» **Work request**: Each line of data below must be printed exactly as written, with any pictures removed.

» **Dataset extract**:
|---|
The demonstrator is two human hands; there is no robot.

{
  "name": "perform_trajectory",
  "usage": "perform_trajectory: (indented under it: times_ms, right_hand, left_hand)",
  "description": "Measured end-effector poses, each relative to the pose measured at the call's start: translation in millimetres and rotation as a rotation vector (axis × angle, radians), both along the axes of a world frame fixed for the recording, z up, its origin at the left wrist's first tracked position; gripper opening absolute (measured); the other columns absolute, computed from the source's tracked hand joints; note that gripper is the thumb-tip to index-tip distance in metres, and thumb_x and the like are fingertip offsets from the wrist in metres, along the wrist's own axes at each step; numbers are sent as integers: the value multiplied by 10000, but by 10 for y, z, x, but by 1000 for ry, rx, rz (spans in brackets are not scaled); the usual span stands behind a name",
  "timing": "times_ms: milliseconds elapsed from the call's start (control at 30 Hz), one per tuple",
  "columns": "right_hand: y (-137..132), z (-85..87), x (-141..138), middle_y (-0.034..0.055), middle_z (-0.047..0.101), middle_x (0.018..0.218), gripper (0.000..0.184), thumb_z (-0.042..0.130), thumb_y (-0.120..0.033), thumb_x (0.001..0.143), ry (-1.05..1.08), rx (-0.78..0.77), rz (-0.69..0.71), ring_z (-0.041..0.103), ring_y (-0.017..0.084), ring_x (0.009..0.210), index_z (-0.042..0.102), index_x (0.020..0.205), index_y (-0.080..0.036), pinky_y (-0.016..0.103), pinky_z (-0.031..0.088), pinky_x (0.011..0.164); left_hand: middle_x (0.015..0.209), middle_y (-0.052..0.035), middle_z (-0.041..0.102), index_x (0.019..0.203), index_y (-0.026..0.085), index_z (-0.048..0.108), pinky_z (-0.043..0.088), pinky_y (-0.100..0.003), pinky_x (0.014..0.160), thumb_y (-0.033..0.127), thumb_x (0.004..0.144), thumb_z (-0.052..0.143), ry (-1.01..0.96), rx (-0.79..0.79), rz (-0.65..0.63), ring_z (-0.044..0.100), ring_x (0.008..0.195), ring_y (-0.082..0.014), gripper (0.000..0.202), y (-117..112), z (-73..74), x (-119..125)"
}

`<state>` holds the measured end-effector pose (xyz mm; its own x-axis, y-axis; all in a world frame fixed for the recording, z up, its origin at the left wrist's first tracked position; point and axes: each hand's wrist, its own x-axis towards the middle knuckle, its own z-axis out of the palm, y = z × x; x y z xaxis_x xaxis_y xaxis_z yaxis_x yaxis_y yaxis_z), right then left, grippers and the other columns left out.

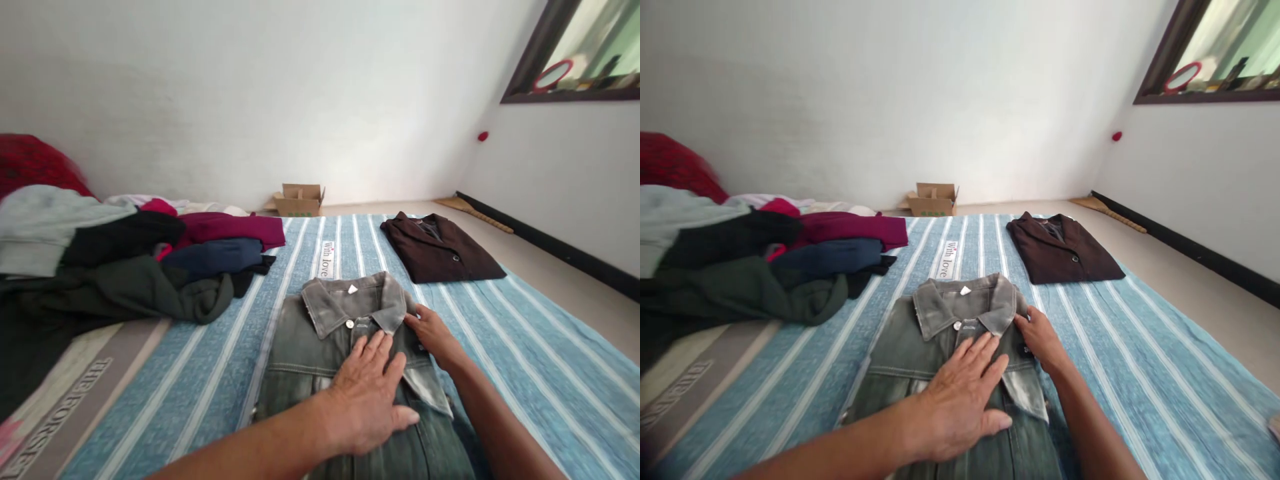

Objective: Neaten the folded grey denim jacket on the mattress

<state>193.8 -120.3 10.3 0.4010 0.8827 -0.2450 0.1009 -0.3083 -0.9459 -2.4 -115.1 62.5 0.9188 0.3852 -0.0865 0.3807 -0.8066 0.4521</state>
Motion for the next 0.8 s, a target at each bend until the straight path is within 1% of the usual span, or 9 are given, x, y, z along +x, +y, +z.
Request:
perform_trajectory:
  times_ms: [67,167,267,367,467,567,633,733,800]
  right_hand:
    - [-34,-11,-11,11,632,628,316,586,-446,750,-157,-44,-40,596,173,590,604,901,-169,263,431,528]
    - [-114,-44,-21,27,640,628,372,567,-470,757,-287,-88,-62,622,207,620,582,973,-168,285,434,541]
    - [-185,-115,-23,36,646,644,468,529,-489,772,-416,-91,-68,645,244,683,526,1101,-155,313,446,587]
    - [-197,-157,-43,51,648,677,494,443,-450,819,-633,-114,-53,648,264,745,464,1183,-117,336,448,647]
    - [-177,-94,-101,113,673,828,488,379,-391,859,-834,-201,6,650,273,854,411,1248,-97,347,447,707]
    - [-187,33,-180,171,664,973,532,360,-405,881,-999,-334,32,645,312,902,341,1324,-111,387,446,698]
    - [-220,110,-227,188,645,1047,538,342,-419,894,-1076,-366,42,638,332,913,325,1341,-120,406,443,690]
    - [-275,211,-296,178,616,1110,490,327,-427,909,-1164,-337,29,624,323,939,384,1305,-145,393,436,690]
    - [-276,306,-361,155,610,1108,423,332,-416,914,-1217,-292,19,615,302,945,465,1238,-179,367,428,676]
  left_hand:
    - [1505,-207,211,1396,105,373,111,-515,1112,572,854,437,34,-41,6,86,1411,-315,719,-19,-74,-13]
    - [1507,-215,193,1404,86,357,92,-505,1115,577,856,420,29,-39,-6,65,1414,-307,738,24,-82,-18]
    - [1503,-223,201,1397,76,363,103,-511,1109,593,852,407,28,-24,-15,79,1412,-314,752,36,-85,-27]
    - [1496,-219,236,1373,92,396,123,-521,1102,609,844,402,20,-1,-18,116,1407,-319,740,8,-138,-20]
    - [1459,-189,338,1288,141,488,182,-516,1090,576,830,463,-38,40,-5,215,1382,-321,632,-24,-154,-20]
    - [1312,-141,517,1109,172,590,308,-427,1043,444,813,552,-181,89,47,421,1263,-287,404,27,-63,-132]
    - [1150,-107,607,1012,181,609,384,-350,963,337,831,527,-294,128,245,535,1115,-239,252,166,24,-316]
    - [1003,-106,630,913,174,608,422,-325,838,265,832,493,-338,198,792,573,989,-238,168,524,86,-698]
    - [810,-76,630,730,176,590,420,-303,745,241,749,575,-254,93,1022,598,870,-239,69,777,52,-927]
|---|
» **Answer to this problem**:
The demonstrator is two human hands; there is no robot.

{
  "name": "perform_trajectory",
  "usage": "perform_trajectory: (indented under it: times_ms, right_hand, left_hand)",
  "description": "Measured end-effector poses, each relative to the pose measured at the call's start: translation in millimetres and rotation as a rotation vector (axis × angle, radians), both along the axes of a world frame fixed for the recording, z up, its origin at the left wrist's first tracked position; gripper opening absolute (measured); the other columns absolute, computed from the source's tracked hand joints; note that gripper is the thumb-tip to index-tip distance in metres, and thumb_x and the like are fingertip offsets from the wrist in metres, along the wrist's own axes at each step; numbers are sent as integers: the value multiplied by 10000, but by 10 for y, z, x, but by 1000 for ry, rx, rz (spans in brackets are not scaled); the usual span stands behind a name",
  "timing": "times_ms: milliseconds elapsed from the call's start (control at 30 Hz), one per tuple",
  "columns": "right_hand: y (-137..132), z (-85..87), x (-141..138), middle_y (-0.034..0.055), middle_z (-0.047..0.101), middle_x (0.018..0.218), gripper (0.000..0.184), thumb_z (-0.042..0.130), thumb_y (-0.120..0.033), thumb_x (0.001..0.143), ry (-1.05..1.08), rx (-0.78..0.77), rz (-0.69..0.71), ring_z (-0.041..0.103), ring_y (-0.017..0.084), ring_x (0.009..0.210), index_z (-0.042..0.102), index_x (0.020..0.205), index_y (-0.080..0.036), pinky_y (-0.016..0.103), pinky_z (-0.031..0.088), pinky_x (0.011..0.164); left_hand: middle_x (0.015..0.209), middle_y (-0.052..0.035), middle_z (-0.041..0.102), index_x (0.019..0.203), index_y (-0.026..0.085), index_z (-0.048..0.108), pinky_z (-0.043..0.088), pinky_y (-0.100..0.003), pinky_x (0.014..0.160), thumb_y (-0.033..0.127), thumb_x (0.004..0.144), thumb_z (-0.052..0.143), ry (-1.01..0.96), rx (-0.79..0.79), rz (-0.65..0.63), ring_z (-0.044..0.100), ring_x (0.008..0.195), ring_y (-0.082..0.014), gripper (0.000..0.202), y (-117..112), z (-73..74), x (-119..125)"
}

`<state>` holds the measured end-effector pose (xyz mm; its own x-axis, y-axis; all in a world frame fixed for the recording, z up, its origin at the left wrist's first tracked position; point and axes: each hand's wrist, its own x-axis towards the middle knuckle, its own z-axis out of the palm, y = z × x; x y z xaxis_x xaxis_y xaxis_z yaxis_x yaxis_y yaxis_z), right then left, grippers and the other columns left out.


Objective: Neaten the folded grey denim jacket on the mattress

<state>193.8 -120.3 10.3 0.4010 0.8827 -0.2450 0.1009 -0.3083 -0.9459 -2.4 -115.1 62.5 0.9188 0.3852 -0.0865 0.3807 -0.8066 0.4521</state>
Motion for the next 0.8 s, a target at each bend until the straight path is within 1% of the usual span, or 9 are given, x, y, z along +x, +y, +z.
Request:
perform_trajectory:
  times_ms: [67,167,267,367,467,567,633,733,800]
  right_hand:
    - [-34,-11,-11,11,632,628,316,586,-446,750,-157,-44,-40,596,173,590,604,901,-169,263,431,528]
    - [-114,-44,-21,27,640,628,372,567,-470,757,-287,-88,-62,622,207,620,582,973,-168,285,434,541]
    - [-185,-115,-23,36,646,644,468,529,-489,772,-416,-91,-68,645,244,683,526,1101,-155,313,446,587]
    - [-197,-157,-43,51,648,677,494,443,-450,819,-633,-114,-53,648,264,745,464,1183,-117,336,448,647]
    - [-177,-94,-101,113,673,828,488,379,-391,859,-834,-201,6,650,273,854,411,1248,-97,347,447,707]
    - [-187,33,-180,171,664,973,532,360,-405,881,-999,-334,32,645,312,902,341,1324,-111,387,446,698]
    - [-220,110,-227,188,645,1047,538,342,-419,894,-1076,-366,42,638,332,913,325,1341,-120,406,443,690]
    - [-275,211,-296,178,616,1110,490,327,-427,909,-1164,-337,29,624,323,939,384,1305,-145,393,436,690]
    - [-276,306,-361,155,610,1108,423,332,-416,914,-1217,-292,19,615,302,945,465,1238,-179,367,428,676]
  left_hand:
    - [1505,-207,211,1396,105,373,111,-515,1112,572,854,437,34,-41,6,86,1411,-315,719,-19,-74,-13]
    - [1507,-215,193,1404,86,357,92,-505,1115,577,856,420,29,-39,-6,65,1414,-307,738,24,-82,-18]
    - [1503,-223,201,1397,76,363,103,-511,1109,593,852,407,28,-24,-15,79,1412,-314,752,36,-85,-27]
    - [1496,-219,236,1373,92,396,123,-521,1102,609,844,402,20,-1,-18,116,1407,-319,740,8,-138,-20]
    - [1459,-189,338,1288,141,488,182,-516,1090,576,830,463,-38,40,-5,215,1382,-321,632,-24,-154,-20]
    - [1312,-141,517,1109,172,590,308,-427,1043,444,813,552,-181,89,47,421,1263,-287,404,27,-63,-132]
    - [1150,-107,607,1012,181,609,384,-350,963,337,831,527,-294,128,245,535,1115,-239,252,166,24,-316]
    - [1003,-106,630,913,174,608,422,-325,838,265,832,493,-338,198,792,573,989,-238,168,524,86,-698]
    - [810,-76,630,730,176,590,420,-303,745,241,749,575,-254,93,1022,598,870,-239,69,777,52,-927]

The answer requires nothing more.